◆ **Task to complete**
Repeat exactly, and only, the lines below starting at the line that contains "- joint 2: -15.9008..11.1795" and ending at the line that contains "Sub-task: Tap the", inclusive of both.

####################

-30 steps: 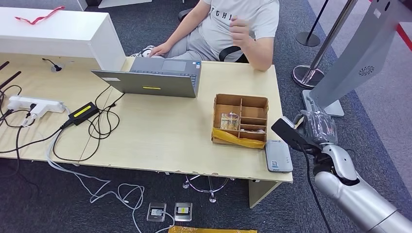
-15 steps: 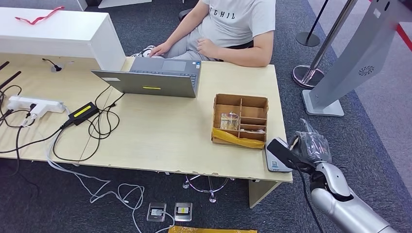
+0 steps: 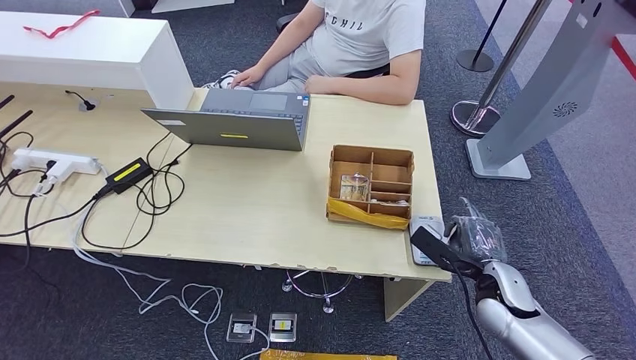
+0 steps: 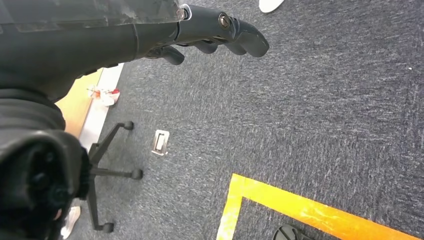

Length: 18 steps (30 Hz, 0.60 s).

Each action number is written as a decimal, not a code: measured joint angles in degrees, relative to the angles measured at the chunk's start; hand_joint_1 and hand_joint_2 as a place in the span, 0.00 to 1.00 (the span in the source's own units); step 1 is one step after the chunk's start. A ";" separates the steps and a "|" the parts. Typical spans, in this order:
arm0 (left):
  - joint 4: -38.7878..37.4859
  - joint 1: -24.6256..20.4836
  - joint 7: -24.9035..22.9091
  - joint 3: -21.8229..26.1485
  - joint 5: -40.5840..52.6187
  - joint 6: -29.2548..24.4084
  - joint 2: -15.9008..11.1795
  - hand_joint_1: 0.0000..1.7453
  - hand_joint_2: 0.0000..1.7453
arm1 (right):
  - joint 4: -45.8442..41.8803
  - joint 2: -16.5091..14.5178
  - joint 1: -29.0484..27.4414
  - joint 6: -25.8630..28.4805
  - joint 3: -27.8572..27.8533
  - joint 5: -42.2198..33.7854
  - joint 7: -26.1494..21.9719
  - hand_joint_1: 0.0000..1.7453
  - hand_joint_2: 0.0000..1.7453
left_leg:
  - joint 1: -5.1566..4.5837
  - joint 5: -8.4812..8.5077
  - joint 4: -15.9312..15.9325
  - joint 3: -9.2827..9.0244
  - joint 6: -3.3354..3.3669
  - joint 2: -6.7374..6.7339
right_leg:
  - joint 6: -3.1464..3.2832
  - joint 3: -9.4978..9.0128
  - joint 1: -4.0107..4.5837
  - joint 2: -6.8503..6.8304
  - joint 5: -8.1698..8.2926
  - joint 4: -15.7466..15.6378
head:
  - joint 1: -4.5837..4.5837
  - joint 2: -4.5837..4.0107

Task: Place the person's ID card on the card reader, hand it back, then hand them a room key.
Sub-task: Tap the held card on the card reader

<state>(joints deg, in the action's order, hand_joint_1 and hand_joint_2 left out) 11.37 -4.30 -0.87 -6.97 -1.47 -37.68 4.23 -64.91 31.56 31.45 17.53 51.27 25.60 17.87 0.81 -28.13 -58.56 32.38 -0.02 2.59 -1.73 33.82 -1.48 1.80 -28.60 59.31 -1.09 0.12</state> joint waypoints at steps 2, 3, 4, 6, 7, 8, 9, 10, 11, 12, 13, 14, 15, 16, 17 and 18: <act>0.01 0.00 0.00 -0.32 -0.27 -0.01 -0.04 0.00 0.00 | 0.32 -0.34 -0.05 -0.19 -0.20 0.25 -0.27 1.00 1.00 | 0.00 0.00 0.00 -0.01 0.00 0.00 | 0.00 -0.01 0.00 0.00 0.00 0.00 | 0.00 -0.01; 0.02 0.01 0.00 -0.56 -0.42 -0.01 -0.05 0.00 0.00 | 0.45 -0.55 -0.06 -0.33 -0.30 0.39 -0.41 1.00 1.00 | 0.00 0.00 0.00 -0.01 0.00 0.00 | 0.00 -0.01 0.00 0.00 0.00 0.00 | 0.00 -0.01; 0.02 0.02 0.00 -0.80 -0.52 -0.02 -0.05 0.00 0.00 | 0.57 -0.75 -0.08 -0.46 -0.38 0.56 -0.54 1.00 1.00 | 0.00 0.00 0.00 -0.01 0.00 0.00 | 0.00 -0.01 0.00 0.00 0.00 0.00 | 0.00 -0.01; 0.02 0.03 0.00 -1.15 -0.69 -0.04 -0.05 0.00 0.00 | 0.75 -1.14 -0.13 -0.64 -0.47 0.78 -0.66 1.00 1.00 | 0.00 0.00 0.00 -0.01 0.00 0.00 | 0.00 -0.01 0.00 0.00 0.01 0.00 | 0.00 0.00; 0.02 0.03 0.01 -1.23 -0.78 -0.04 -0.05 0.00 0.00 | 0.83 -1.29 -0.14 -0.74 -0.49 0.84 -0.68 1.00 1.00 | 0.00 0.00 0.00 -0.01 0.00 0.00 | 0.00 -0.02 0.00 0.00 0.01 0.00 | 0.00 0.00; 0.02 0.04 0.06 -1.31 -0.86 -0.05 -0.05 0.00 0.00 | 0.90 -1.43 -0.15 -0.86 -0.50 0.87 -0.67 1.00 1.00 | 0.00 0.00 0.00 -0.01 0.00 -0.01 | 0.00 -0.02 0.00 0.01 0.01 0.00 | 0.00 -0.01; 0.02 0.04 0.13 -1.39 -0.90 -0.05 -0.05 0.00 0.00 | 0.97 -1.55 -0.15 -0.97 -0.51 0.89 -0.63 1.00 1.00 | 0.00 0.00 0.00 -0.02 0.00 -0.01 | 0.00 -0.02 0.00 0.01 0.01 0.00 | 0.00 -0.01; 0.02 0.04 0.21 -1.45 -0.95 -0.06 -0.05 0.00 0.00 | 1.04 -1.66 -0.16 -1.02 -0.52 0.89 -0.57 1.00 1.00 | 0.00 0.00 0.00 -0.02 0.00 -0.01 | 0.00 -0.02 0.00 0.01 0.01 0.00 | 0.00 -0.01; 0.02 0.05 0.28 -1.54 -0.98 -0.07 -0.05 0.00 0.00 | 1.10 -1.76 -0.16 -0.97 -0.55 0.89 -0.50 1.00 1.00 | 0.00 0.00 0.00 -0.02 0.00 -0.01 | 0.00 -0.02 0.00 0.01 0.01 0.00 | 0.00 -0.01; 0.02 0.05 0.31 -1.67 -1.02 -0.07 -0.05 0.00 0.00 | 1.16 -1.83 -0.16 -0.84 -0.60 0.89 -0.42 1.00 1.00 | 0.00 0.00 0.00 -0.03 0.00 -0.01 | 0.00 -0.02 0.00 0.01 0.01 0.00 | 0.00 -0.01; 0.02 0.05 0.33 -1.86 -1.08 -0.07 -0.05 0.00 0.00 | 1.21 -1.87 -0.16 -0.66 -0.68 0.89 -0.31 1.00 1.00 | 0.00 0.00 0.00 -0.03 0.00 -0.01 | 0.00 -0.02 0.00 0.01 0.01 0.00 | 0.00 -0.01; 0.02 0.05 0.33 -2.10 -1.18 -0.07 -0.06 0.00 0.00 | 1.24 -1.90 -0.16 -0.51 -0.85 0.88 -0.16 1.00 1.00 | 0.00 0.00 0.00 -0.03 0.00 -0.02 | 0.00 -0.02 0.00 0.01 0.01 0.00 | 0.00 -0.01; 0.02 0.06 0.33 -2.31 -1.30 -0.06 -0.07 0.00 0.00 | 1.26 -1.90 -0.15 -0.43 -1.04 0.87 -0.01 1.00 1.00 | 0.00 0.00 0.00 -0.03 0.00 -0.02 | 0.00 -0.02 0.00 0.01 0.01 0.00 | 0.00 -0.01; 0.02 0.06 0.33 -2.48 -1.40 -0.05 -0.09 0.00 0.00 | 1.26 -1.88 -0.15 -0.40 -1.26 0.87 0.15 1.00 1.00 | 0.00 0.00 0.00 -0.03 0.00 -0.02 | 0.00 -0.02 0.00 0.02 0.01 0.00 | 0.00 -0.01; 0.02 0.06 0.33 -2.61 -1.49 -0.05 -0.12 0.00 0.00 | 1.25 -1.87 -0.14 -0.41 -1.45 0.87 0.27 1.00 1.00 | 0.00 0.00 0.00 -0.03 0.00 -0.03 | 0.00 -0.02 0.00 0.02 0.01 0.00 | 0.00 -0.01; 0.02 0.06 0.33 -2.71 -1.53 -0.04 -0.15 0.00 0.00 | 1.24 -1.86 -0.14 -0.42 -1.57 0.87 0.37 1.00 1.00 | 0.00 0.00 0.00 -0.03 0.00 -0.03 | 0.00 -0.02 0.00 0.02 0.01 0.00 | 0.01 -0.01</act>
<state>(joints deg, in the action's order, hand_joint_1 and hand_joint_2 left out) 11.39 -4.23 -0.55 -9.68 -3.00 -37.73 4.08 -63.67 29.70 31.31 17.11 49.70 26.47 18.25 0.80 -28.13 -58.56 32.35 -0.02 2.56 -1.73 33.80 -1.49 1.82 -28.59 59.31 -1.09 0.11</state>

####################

◆ **Answer to this exercise**
  - joint 2: -15.9008..11.1795
  - hand_joint_1: 0.0000..1.7453
  - hand_joint_2: 0.0000..1.7453
arm1 (right):
  - joint 4: -45.8442..41.8803
  - joint 2: -16.5091..14.5178
  - joint 1: -29.0484..27.4414
  - joint 6: -25.8630..28.4805
  - joint 3: -27.8572..27.8533
  - joint 5: -42.2198..33.7854
  - joint 7: -26.1494..21.9719
  - hand_joint_1: 0.0000..1.7453
  - hand_joint_2: 0.0000..1.7453
left_leg:
  - joint 1: -5.1566..4.5837
  - joint 5: -8.4812..8.5077
  - joint 4: -15.9312..15.9325
  - joint 3: -9.2827..9.0244
  - joint 6: -3.3354..3.3669
  - joint 2: -6.7374..6.7339
right_leg:
  - joint 6: -3.1464..3.2832
  - joint 3: -9.4978..9.0128
  - joint 1: -4.0107..4.5837
  - joint 2: -6.8503..6.8304
  - joint 5: -8.1698..8.2926
  - joint 4: -15.7466..15.6378
head:
  - joint 1: -4.5837..4.5837
  - joint 2: -4.5837..4.0107

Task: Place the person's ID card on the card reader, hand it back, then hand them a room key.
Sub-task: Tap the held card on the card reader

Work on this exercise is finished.